◆ **Exercise brief**
Your copy of the listing should be exact and should contain no pictures.
Data under study: Begin
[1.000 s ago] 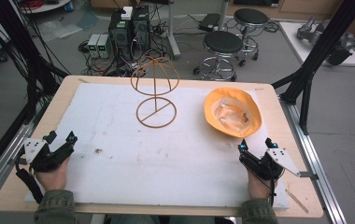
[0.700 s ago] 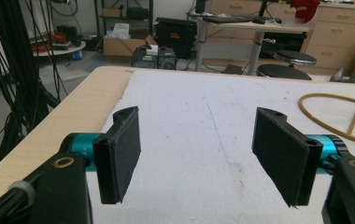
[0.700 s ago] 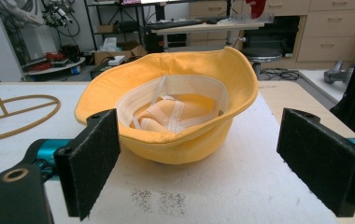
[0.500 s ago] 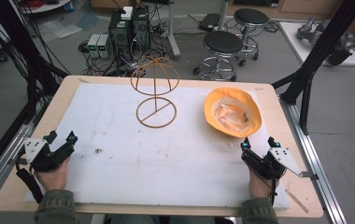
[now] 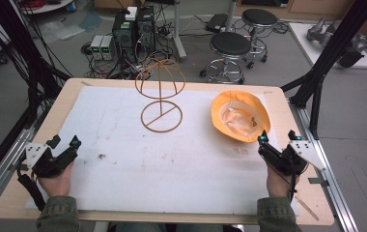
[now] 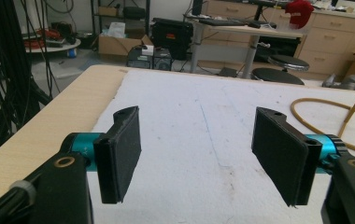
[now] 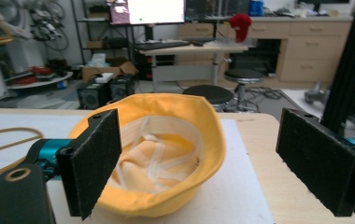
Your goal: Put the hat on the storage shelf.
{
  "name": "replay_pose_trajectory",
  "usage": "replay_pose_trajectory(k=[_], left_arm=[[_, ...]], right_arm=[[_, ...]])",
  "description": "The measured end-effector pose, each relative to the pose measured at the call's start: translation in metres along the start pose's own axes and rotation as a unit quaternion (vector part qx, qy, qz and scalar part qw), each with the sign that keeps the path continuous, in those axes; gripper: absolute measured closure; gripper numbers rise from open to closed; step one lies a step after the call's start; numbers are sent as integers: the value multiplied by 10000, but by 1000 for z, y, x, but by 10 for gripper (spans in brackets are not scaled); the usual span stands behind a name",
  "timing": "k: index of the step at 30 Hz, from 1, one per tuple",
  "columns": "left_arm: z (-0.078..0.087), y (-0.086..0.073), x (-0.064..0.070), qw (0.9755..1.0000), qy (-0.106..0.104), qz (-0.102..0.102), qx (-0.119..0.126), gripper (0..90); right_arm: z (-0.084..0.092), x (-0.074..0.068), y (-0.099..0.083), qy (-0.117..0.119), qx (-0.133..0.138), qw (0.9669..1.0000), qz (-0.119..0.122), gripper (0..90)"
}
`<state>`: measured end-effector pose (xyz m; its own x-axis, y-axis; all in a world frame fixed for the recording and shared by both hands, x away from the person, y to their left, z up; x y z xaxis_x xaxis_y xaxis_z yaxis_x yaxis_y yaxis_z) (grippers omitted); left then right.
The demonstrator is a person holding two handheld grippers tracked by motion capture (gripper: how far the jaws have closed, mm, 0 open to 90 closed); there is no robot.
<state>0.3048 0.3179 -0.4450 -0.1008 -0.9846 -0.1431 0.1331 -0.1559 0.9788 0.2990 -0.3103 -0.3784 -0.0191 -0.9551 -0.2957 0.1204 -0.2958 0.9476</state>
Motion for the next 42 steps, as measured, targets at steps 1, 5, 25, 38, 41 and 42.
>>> replay_pose_trajectory(k=[1,5,25,38,41,42], left_arm=[[0,0,0,10000,-1,8,9,331],[-1,0,0,10000,10,59,36,332],[-4,0,1,9999,-42,98,20,331],[-3,0,2,9999,-33,74,86,330],[-3,0,2,9999,-45,72,85,330],[-3,0,2,9999,-45,72,85,330]], right_arm=[[-1,0,3,-18,-19,10000,-30,128],[-3,1,10,-33,-47,10000,40,129],[-46,-9,35,-278,-252,9993,55,129],[-81,-11,34,-474,-651,9967,136,128],[-93,-7,28,-515,-872,9948,122,128],[-95,-6,26,-541,-942,9940,112,127]])
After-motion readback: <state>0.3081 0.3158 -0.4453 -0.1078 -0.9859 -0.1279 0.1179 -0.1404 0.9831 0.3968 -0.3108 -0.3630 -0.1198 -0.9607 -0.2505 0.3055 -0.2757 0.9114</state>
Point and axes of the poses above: each handheld gripper's, and its own axes: z roughly backward along the jaws, y roughly out of its top, x roughly to its right, the point moved 3 cm from there along -z, roughly forward along the jaws, and after that the axes turned 15 degrees about -z, right-handed, at the moved point
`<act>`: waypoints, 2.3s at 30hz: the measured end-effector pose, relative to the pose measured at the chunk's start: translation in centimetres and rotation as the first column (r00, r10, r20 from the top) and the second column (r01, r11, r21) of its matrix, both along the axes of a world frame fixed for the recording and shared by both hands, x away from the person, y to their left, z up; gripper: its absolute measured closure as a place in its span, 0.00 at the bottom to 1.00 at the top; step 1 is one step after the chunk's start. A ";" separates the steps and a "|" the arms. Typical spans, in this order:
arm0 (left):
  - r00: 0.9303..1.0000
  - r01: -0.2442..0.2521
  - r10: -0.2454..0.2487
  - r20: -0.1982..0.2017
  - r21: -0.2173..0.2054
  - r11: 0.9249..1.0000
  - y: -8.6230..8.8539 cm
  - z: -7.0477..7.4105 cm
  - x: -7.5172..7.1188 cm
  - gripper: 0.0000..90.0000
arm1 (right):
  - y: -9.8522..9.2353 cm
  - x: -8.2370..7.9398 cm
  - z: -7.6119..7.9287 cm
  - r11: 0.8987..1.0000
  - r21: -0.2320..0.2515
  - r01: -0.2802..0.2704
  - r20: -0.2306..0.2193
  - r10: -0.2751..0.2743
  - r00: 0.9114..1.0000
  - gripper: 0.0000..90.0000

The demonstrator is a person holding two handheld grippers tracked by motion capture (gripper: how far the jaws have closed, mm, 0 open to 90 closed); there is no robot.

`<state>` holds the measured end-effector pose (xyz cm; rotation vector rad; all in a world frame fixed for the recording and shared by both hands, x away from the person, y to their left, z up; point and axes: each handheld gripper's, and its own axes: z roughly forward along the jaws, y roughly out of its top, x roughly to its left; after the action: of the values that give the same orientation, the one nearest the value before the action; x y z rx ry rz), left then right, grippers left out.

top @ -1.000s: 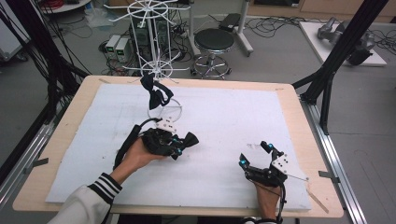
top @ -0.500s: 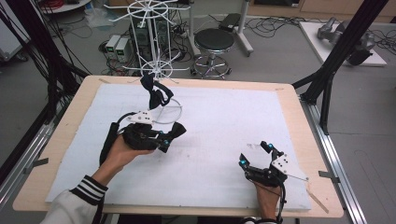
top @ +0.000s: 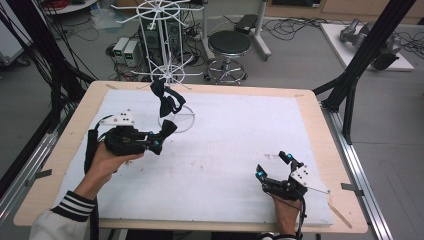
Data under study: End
◆ **Result below**
[1.000 s ago] 
[0.700 s ago] 
[0.700 s ago] 
[0.500 s ago] 
[now] 
[now] 
[now] 
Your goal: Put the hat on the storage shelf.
{
  "name": "replay_pose_trajectory",
  "usage": "replay_pose_trajectory(k=[_], left_arm=[[_, ...]], right_arm=[[_, ...]])",
  "description": "The measured end-effector pose, each relative to the pose measured at the call's start: translation in metres along the start pose's own axes and rotation as a unit quaternion (vector part qx, qy, qz and scalar part qw), each with the sign that keeps the path continuous, in those axes; gripper: absolute measured closure; gripper numbers rise from open to closed; step one lies a step after the call's start; numbers are sent as integers: the value multiplied by 10000, but by 1000 for z, y, x, but by 10 for gripper (spans in brackets are not scaled); the usual span stands behind a name",
  "timing": "k: index of the step at 30 Hz, from 1, one per tuple",
  "columns": "left_arm: z (-0.078..0.087), y (-0.086..0.073), x (-0.064..0.070), qw (0.9755..1.0000), qy (-0.106..0.104), qz (-0.102..0.102), qx (-0.119..0.126), gripper (0..90); right_arm: z (-0.084..0.092), x (-0.074..0.068), y (-0.099..0.083), qy (-0.117..0.119), qx (-0.133..0.138), qw (0.9669..1.0000), qz (-0.119..0.122), gripper (0..90)"
}
`<state>`: measured end-effector pose (xyz m; its own x-axis, y-axis; all in a world frame fixed for the recording and shared by both hands, x away from the person, y to their left, z up; x y z xaxis_x xaxis_y xaxis_z yaxis_x yaxis_y yaxis_z) (grippers omitted); left then right.
The demonstrator is a person holding two handheld grippers tracked by motion capture (gripper: how far the jaws have closed, mm, 0 open to 90 closed); there is no robot.
<state>0.3048 0.3179 -0.4450 -0.1008 -0.9846 -0.1431 0.1331 -0.1559 0.9788 0.2990 -0.3103 -0.3784 -0.0191 -0.9551 -0.2957 0.1204 -0.2958 0.9476</state>
Motion for the next 42 steps, as measured, targets at steps 1, 5, 25, 38, 41 and 42.
>>> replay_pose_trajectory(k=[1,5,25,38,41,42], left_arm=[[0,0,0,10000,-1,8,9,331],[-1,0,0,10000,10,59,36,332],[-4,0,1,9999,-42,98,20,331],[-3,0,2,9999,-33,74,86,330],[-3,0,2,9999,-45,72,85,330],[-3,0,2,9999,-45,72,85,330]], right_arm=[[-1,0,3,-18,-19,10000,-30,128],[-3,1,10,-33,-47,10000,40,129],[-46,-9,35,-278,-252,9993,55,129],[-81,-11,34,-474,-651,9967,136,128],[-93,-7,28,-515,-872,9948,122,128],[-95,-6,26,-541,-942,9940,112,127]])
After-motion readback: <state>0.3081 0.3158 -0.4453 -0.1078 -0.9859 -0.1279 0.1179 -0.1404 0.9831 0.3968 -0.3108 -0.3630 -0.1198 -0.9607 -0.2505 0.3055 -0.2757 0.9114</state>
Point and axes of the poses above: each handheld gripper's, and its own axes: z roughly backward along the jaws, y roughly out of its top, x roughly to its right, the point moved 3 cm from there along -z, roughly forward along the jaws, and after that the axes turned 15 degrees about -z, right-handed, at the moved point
`<act>`: waypoints, 2.3s at 30hz: the measured end-effector pose, relative to the pose measured at the chunk's start: translation in centimetres and rotation as the first column (r00, r10, r20 from the top) and the second column (r01, r11, r21) of its matrix, both along the axes of a world frame fixed for the recording and shared by both hands, x away from the person, y to their left, z up; gripper: its absolute measured closure as a place in its span, 0.00 at the bottom to 1.00 at the top; step 1 is one step after the chunk's start. A ";" separates the steps and a "|" the arms. Typical spans, in this order:
arm0 (left):
  - r00: 0.9303..1.0000
  - r01: -0.2442..0.2521
  - r10: -0.2454..0.2487
  - r20: -0.1982..0.2017
  - r21: -0.2173..0.2054
  - r11: 0.9249..1.0000
  - y: -8.6230..8.8539 cm
  - z: -7.0477..7.4105 cm
  - x: -7.5172..7.1188 cm
  - gripper: 0.0000..90.0000
arm1 (right):
  - y: -9.8522..9.2353 cm
  - x: -8.2370..7.9398 cm
  - z: -7.6119..7.9287 cm
  - r11: 0.8987..1.0000
  - r21: -0.2320..0.2515
  - r01: -0.2802..0.2704
  - r20: -0.2306..0.2193
  - r10: -0.2751..0.2743
  - r00: 0.9114..1.0000
  - gripper: 0.0000..90.0000

The demonstrator is a person holding two handheld grippers tracked by motion capture (gripper: how far the jaws have closed, mm, 0 open to 90 closed); there is no robot.

`<state>` holds the measured end-effector pose (xyz cm; rotation vector rad; all in a world frame fixed for the recording and shared by both hands, x away from the person, y to their left, z up; point and axes: each handheld gripper's, and its own axes: z roughly forward along the jaws, y roughly out of its top, x roughly to its left; after the action: of the values that give the same orientation, the one nearest the value before the action; x y z rx ry rz), left then right, grippers left out.

top @ -1.000s: 
top @ -0.500s: 
top @ +0.000s: 

The answer to this exercise has been fully stated.